Methods Local clinical governance team confirmed ethical approval was not required. Oral and written information was given before obtaining informed consent from 23 patients undergoing foot procedures. An experienced anaesthetist performed the ultrasound-guided ankle blocks using 0.75% ropivacaine. Demographic data was collected. Patients were telephoned 48 hours later and interviewed using a semi-structured questionnaire.
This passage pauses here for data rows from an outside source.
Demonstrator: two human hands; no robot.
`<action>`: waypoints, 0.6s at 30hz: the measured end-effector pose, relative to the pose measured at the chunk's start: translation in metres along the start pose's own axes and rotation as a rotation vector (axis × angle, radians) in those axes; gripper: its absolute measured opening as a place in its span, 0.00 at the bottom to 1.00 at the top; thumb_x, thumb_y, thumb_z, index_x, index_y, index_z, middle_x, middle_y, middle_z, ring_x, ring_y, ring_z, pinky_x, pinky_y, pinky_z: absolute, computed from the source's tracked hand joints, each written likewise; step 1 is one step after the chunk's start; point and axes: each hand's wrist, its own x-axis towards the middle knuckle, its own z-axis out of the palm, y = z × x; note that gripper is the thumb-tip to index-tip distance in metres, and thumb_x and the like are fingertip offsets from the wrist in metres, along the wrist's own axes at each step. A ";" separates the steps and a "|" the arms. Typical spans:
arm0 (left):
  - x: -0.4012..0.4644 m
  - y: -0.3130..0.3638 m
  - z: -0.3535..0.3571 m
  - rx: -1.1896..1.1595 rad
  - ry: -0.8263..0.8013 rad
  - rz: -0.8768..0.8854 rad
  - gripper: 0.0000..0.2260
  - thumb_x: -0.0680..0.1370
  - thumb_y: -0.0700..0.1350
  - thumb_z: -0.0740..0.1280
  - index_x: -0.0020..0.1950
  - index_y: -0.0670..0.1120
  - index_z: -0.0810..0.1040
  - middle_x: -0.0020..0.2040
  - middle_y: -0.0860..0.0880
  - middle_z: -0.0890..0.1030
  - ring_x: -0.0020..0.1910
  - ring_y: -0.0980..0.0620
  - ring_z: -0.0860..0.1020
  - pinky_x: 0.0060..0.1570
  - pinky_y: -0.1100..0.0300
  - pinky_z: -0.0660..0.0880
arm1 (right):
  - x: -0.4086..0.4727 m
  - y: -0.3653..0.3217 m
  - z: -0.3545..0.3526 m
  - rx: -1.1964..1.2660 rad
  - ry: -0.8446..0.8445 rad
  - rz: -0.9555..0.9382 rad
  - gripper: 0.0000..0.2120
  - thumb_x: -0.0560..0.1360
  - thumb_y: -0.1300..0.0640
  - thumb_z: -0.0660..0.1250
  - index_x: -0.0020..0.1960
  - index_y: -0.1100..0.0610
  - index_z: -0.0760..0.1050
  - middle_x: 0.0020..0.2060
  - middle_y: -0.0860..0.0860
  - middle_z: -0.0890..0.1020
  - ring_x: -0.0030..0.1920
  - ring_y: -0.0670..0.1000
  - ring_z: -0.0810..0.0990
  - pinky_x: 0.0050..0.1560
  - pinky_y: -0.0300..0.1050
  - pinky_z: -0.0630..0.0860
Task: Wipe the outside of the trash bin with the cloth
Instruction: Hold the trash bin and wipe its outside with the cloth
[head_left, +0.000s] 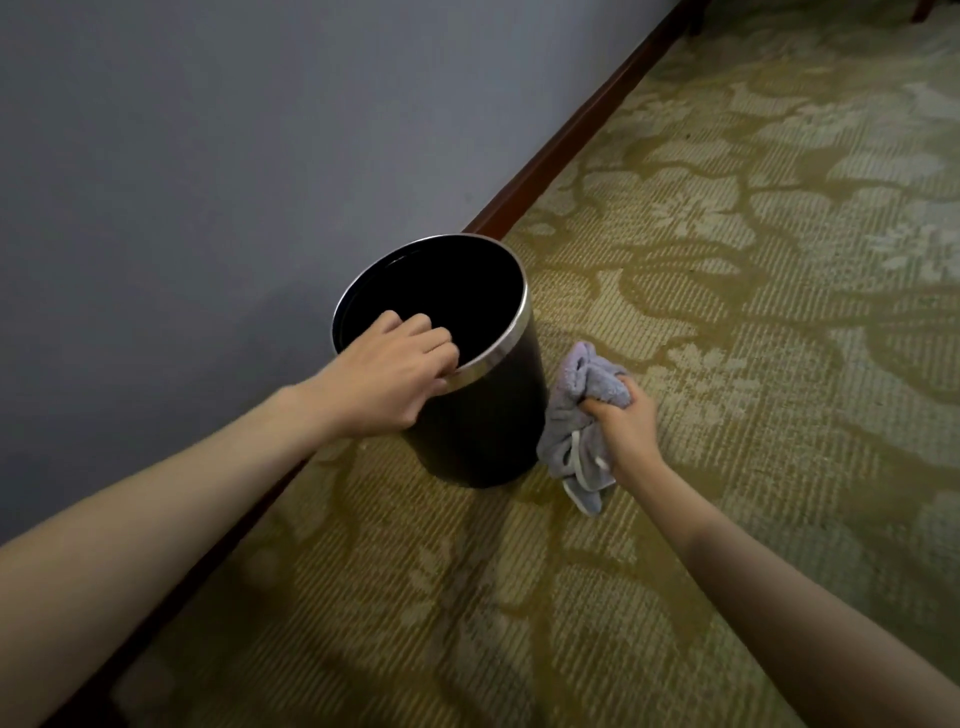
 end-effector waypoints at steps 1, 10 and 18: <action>-0.011 -0.010 0.000 0.034 -0.021 0.037 0.02 0.75 0.46 0.64 0.45 0.48 0.73 0.43 0.53 0.74 0.44 0.51 0.70 0.45 0.57 0.62 | -0.003 0.004 0.000 0.007 0.004 0.031 0.14 0.74 0.71 0.67 0.46 0.52 0.77 0.50 0.60 0.82 0.51 0.60 0.82 0.53 0.56 0.79; -0.068 -0.043 0.014 0.065 0.124 -0.267 0.10 0.79 0.47 0.61 0.58 0.49 0.77 0.51 0.48 0.78 0.48 0.46 0.74 0.44 0.54 0.65 | 0.003 -0.027 0.017 -0.049 -0.010 -0.067 0.12 0.74 0.68 0.67 0.48 0.52 0.76 0.49 0.57 0.83 0.49 0.54 0.82 0.51 0.50 0.80; -0.080 0.014 0.044 -0.595 0.437 -0.756 0.09 0.79 0.41 0.61 0.57 0.49 0.76 0.47 0.56 0.74 0.48 0.56 0.71 0.50 0.53 0.70 | -0.019 0.020 0.041 -0.038 0.174 0.076 0.08 0.74 0.64 0.68 0.53 0.61 0.74 0.47 0.59 0.82 0.49 0.58 0.81 0.47 0.48 0.80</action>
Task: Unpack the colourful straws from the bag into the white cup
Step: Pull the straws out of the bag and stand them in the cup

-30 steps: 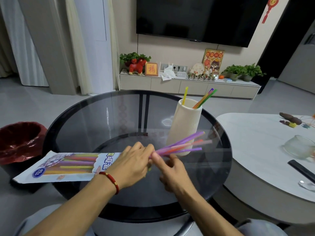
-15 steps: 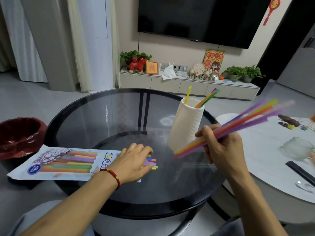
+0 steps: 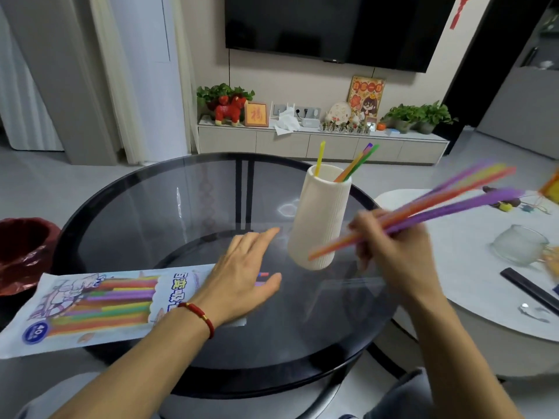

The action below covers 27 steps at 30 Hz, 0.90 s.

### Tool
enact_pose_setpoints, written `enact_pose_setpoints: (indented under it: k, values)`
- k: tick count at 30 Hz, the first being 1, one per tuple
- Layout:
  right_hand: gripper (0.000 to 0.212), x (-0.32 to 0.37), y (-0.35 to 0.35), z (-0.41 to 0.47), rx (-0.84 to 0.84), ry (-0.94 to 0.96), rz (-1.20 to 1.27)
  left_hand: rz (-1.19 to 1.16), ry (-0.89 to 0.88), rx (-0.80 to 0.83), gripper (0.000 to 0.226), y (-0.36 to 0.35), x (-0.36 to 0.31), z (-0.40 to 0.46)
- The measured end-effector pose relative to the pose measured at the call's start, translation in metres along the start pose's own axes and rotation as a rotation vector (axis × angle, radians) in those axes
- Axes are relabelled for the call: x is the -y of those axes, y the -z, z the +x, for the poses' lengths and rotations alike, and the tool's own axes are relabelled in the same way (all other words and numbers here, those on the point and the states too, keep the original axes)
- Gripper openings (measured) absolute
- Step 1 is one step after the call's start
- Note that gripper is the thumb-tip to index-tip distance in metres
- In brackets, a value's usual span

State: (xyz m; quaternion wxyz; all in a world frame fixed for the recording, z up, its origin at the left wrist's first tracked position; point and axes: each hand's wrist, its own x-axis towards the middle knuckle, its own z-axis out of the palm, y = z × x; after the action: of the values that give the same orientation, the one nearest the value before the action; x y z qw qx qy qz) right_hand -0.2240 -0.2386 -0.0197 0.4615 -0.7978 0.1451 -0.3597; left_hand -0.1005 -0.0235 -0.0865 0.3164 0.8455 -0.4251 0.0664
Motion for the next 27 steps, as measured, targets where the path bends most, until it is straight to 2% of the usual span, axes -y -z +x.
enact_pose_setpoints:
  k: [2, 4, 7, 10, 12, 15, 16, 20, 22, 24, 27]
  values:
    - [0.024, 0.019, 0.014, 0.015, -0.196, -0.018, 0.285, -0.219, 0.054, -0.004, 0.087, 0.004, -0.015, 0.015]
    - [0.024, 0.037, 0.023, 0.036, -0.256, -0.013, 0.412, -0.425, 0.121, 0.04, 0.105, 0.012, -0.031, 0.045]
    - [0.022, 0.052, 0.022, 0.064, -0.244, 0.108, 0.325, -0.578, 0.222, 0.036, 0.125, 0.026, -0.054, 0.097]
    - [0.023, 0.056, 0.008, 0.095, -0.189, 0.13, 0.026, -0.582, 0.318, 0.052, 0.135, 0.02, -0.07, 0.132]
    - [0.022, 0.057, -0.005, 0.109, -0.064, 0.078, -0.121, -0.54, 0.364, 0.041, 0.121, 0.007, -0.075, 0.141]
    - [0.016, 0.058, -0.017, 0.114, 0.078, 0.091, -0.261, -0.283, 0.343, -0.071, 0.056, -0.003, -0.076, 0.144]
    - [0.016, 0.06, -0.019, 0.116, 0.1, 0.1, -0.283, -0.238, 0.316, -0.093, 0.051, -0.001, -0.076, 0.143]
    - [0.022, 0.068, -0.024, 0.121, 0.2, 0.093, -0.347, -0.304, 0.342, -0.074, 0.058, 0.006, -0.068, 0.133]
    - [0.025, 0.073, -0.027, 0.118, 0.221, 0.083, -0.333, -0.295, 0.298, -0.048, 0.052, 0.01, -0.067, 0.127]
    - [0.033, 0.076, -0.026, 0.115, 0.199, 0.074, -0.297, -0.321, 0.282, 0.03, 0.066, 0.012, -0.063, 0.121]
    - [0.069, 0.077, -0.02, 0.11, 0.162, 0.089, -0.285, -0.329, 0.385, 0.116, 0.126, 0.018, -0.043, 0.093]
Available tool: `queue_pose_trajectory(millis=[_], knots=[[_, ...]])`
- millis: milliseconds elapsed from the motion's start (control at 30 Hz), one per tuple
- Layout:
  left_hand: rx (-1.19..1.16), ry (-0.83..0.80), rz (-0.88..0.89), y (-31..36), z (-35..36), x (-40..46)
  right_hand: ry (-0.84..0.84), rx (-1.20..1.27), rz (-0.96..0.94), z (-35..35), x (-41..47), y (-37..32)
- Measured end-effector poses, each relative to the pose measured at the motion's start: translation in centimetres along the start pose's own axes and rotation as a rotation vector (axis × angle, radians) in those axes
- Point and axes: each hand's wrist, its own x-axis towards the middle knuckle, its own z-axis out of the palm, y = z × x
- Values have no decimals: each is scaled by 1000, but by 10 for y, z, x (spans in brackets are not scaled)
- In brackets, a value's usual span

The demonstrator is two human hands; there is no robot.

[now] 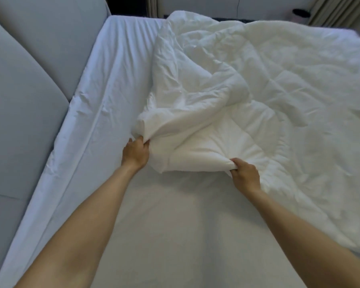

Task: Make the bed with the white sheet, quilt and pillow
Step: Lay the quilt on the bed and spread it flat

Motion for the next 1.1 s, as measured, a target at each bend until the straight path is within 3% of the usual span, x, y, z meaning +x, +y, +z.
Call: queue_pose_trajectory(millis=[167,267,300,333,400,467,533,600,667,733,833,900,1000,1033,1100], knots=[[-123,-37,-83,31,-79,-63,162,50,75,-48,-57,-10],[-458,-95,-206,57,-132,-107,460,346,440,-74,-108,-17],[-593,-130,-261,66,-148,-122,479,491,602,-76,-127,-22],[-705,-179,-302,78,-164,-139,392,687,766,-76,-147,-29],[-809,-294,-314,104,-194,-179,-28,1212,1008,-75,-193,-52],[-813,-386,-264,129,-217,-214,-361,1649,1002,-75,-221,-79],[-842,-458,-227,144,-232,-241,-435,1904,781,-86,-222,-108],[-889,-544,-209,143,-237,-258,-321,2194,617,-111,-214,-137],[-961,-629,-183,135,-233,-265,-173,2253,614,-134,-207,-151],[-1141,-633,-158,121,-225,-263,-76,2112,805,-145,-203,-149],[-1568,-441,-183,91,-197,-249,-51,1950,1066,-151,-221,-151],[-1310,-350,-246,62,-159,-242,-90,1894,1075,-153,-239,-165],[-691,-533,-231,38,-107,-267,-131,1842,978,-160,-252,-182],[-765,-608,-361,40,-104,-275,-144,1855,922,-162,-253,-186],[-877,-648,-436,40,-104,-298,-153,1871,826,-162,-255,-188]])
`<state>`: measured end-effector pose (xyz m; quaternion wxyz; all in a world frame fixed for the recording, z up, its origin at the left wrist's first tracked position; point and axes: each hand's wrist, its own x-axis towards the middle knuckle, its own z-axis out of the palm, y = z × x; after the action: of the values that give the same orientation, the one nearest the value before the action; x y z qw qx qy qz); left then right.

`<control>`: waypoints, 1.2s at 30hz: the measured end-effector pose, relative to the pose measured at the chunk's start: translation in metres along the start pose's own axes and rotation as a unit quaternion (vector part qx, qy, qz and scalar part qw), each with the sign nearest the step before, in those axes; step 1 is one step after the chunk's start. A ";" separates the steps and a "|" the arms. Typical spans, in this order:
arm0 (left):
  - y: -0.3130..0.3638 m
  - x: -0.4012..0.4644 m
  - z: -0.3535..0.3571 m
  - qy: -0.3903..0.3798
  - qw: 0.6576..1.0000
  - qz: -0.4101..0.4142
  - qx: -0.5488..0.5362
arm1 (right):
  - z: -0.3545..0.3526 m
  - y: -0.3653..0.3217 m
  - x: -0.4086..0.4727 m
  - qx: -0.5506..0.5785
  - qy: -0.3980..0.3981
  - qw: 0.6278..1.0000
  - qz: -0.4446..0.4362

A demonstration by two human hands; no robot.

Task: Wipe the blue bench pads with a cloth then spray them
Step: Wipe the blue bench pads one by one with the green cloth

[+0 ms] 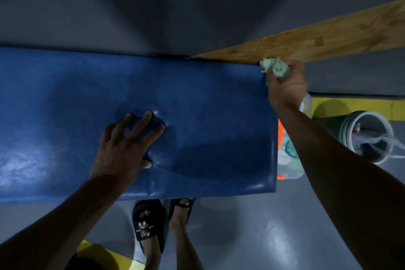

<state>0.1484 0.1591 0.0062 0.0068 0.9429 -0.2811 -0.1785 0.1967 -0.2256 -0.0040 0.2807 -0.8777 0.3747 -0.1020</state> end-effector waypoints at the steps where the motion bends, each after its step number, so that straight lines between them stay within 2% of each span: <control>1: 0.000 0.001 0.000 -0.001 1.000 0.000 -0.001 | 0.000 0.001 0.003 -0.009 0.011 0.999 0.042; 3: 0.000 0.001 0.002 0.000 1.000 -0.001 -0.004 | 0.006 0.000 0.006 -0.049 0.029 0.988 0.142; 5: 0.001 0.001 0.003 0.002 1.000 -0.002 -0.009 | 0.017 -0.002 0.001 -0.074 0.057 0.983 0.159; 7: 0.001 0.002 0.004 0.008 1.000 -0.003 -0.013 | 0.031 -0.015 -0.013 -0.061 0.097 0.990 0.088; 9: 0.000 0.002 0.005 0.006 1.000 -0.008 -0.013 | 0.052 -0.037 -0.038 -0.064 0.089 0.994 -0.021; 12: 0.001 0.000 0.005 -0.002 1.000 -0.007 -0.011 | 0.090 -0.095 -0.096 -0.049 -0.012 0.979 -0.198; 14: 0.002 0.000 0.003 -0.011 1.000 -0.009 -0.008 | 0.107 -0.131 -0.127 -0.047 -0.099 0.947 -0.301; 17: 0.002 0.002 0.001 -0.012 1.000 -0.010 -0.004 | 0.096 -0.129 -0.108 -0.073 -0.153 0.911 -0.376; 19: 0.000 0.001 0.001 -0.007 1.000 -0.009 -0.002 | 0.072 -0.090 -0.069 -0.090 -0.142 0.920 -0.353; 23: 0.001 0.000 0.002 -0.001 1.000 -0.004 -0.008 | 0.014 -0.021 -0.016 -0.061 -0.097 0.966 -0.231; 25: 0.001 0.000 0.002 -0.005 1.000 -0.005 -0.010 | 0.016 -0.021 -0.017 -0.056 -0.077 0.977 -0.192; 29: 0.002 -0.001 0.002 -0.013 1.000 -0.009 -0.003 | 0.057 -0.064 -0.056 -0.030 0.001 0.995 -0.100; 33: 0.000 0.002 0.002 -0.022 1.000 -0.007 0.005 | 0.097 -0.118 -0.098 -0.037 -0.029 0.987 -0.155; 36: -0.002 0.000 0.002 -0.037 0.999 -0.009 0.019 | 0.095 -0.121 -0.106 -0.053 -0.083 0.968 -0.232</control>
<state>0.1490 0.1607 0.0041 -0.0231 0.9380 -0.2762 -0.2083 0.2330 -0.0422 -0.0099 0.2325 -0.9597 0.1410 -0.0711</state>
Results 20 patients (87%) received sedation with titrated doses of intravenous midazolam. 3 patients (13%) required intra-operative supplementation with local anaesthetic infiltration by the surgeon. No patients required conversion to general anaesthesia (GA). 21 (91%) patients were day cases. Only 5 patients (22%) reported discomfort with block insertion (see image) and intra-operative experience was positive for the majority (87%). Block duration was variable (range: end of operation to 60 hours later). Most (78%) felt pain on block regression was acceptable but 5 (22%) patients experienced difficult pain management. Patients appreciated avoiding GA: ‘no nausea’, ‘not woozy.’ Some reported pre-operative apprehension. However, all patients said they would have the same anaesthetic technique again.

Abstract ESRA19-0629 Figure 1

Conclusions A predominantly positive patient experience is encouraging. Pain management on block regression can be challenging. Awake surgery remains a source of pre-operative anxiety, and we are planning further pre-operative education including consent clinics as a potential solution.